Allah rahmet eylesin mekanı cennet olsun Nurettin Topçu şöyle diyor: "Talebe, hakikatler peşinde koşmayı meslek edinen insandır, gayesi manevî olgunlaşma olan bir mesleğin insanıdır, mekteplerin diploma müşterisi ve istikbalin mevki dilencisi değil." Rahmetli bir keresinde şöyle kendini anlatıyor "40 yıl mabede girer gibi sınıfa girdim. Hiç abdestsiz girmedim" diyerek, eğitimcilere muazzam bir ufuk çizen, öncü bir muallimdi.

İlköğretim dört yaş, dört ay, dört gün kuralıyla başlayacak. Her çocuk kendi kabiliyeti önde olacak şekilde milli ve manevi duygular içinde yetiştirilecek.

İlkokul öğretmenliği özendirilecek, itibar kandırılacak.
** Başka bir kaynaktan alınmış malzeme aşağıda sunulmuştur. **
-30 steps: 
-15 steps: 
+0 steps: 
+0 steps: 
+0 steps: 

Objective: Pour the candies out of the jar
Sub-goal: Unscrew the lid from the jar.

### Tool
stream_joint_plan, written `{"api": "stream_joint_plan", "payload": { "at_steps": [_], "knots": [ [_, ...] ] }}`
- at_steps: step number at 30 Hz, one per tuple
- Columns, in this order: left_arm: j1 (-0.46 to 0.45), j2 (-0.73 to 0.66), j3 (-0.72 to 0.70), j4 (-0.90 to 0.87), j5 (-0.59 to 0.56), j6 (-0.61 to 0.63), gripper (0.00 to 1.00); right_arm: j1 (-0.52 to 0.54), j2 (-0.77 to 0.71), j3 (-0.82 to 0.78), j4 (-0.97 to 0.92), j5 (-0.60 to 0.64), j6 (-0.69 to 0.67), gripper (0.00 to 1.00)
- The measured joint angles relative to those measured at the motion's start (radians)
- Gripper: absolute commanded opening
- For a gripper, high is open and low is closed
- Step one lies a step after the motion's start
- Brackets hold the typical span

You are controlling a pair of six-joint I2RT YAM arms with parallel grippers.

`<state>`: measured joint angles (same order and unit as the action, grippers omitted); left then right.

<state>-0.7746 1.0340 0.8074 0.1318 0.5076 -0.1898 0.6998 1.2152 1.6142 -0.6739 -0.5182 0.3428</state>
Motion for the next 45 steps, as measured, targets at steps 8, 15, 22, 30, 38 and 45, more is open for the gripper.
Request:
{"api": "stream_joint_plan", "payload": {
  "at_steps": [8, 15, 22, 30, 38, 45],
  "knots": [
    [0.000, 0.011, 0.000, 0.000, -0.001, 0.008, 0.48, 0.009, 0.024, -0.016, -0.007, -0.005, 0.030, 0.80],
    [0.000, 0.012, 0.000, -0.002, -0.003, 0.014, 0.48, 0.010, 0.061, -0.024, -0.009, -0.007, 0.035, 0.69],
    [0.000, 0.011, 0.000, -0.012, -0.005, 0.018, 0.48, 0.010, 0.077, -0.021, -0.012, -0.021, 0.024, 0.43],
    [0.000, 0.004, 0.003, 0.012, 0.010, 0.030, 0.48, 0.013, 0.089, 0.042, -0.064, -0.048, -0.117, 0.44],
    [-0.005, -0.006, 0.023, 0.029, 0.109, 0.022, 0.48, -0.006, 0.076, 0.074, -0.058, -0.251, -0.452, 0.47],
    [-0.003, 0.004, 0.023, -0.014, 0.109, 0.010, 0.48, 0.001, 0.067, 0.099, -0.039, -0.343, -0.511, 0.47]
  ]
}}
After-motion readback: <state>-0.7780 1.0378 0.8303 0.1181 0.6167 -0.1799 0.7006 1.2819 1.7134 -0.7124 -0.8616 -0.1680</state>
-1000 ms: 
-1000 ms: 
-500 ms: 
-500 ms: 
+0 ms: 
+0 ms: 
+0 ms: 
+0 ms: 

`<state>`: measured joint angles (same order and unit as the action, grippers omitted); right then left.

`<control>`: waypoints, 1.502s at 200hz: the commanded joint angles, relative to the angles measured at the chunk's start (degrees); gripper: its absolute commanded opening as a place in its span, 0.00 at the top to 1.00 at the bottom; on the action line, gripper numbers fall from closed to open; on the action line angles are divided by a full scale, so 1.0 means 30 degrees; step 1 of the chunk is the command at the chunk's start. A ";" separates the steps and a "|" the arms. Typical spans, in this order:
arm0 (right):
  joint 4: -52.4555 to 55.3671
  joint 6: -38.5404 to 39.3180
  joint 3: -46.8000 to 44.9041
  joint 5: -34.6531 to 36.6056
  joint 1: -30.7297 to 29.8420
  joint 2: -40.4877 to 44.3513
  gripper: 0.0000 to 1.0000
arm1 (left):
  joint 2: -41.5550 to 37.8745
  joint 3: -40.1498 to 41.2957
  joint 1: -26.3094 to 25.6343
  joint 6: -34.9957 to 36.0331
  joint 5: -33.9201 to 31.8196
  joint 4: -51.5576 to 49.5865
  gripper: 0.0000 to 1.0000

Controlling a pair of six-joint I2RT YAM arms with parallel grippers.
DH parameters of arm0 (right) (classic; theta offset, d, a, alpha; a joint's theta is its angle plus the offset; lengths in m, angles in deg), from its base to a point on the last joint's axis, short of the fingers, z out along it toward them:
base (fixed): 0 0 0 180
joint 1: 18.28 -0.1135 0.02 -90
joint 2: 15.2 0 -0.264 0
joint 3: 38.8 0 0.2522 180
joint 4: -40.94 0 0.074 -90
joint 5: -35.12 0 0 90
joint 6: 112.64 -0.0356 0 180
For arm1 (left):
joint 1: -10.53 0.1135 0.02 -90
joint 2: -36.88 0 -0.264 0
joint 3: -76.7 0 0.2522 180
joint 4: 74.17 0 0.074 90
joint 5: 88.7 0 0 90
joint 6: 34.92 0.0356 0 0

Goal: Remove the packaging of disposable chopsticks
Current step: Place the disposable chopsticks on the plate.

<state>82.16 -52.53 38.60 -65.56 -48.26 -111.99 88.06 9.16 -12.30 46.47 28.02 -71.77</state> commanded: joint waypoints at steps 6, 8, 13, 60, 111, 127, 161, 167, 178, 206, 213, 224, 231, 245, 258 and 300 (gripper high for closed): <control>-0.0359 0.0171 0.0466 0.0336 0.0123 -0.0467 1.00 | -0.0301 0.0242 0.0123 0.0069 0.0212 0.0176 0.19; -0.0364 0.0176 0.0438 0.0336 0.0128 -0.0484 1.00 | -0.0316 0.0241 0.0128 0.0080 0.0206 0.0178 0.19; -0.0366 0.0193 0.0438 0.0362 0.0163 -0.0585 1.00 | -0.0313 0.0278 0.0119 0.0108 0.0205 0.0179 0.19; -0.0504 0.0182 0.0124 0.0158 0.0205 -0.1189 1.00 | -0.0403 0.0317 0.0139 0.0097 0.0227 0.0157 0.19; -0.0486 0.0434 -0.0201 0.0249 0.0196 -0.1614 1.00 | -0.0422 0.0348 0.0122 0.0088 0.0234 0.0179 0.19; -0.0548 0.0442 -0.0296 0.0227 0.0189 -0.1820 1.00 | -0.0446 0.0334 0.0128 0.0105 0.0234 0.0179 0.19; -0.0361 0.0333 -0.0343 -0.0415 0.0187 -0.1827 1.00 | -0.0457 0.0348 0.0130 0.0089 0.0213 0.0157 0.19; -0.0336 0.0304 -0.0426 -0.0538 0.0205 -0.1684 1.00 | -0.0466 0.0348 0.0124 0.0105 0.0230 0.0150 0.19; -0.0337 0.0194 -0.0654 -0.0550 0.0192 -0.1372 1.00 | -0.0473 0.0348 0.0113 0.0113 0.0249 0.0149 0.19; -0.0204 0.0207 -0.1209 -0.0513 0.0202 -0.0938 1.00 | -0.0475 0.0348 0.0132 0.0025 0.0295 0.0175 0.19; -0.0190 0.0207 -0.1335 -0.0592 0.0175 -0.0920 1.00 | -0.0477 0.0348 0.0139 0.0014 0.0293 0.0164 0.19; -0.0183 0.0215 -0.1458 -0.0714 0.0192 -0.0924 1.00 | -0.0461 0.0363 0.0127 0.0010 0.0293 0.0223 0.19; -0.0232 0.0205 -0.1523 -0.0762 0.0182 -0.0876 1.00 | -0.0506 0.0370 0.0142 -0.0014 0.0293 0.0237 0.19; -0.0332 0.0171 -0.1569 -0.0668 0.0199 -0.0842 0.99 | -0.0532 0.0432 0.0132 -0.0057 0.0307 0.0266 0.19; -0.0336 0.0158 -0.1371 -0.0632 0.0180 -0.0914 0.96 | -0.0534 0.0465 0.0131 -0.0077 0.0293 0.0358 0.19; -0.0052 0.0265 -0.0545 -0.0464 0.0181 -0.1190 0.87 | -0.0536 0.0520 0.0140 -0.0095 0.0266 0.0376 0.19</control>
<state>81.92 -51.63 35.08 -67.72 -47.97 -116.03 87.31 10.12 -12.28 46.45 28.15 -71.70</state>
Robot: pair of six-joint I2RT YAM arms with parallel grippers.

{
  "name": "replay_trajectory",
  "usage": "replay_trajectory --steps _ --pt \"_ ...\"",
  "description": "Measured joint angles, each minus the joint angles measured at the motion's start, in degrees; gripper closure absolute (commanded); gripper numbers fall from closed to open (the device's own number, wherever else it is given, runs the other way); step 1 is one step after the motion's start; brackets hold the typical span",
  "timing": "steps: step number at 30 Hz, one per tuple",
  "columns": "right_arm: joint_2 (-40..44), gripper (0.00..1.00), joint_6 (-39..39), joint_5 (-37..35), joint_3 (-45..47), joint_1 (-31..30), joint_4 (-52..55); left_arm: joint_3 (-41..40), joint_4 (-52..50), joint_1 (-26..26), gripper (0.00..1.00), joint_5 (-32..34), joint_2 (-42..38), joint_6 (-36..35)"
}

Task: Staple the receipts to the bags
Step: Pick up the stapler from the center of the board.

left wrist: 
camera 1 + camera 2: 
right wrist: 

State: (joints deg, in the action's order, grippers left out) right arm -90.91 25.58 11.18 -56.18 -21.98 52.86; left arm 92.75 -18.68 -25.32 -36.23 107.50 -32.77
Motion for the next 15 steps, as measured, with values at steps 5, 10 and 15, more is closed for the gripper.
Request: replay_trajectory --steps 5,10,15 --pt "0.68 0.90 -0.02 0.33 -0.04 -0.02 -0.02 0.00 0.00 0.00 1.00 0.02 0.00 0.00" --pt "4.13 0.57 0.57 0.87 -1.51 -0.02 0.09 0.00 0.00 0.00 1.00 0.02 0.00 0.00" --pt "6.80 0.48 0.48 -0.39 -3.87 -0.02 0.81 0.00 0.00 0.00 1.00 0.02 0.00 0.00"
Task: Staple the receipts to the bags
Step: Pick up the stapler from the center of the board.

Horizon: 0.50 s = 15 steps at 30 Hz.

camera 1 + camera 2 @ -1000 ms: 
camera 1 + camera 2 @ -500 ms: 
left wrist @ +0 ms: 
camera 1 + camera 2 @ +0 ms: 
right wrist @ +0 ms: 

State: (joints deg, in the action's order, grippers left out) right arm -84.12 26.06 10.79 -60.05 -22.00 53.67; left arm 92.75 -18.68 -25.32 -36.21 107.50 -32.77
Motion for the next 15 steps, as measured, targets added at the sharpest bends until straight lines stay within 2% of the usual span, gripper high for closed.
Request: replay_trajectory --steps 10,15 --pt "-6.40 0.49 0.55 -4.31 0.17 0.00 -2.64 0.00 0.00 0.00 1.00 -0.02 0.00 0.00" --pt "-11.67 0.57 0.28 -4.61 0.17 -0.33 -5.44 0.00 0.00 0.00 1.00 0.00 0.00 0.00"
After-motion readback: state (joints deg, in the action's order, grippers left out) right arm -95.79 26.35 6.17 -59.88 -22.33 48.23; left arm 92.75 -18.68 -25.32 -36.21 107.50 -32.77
Tüm eğitim mesleğine gönül vermiş, özveriyle çalışmış eli öpülesi öğretmenler ideal öğretmen olarak medyada örnek gösterilecek. Bu plan kırk yıl sonranın planı uzun vadeli ama kesin netice verecek. Peygamber efendimiz (s.a.v) 1400 yıl sonrasını düşünmüş, günlük değil 100 yıllık plan yapma zamanı değilmi?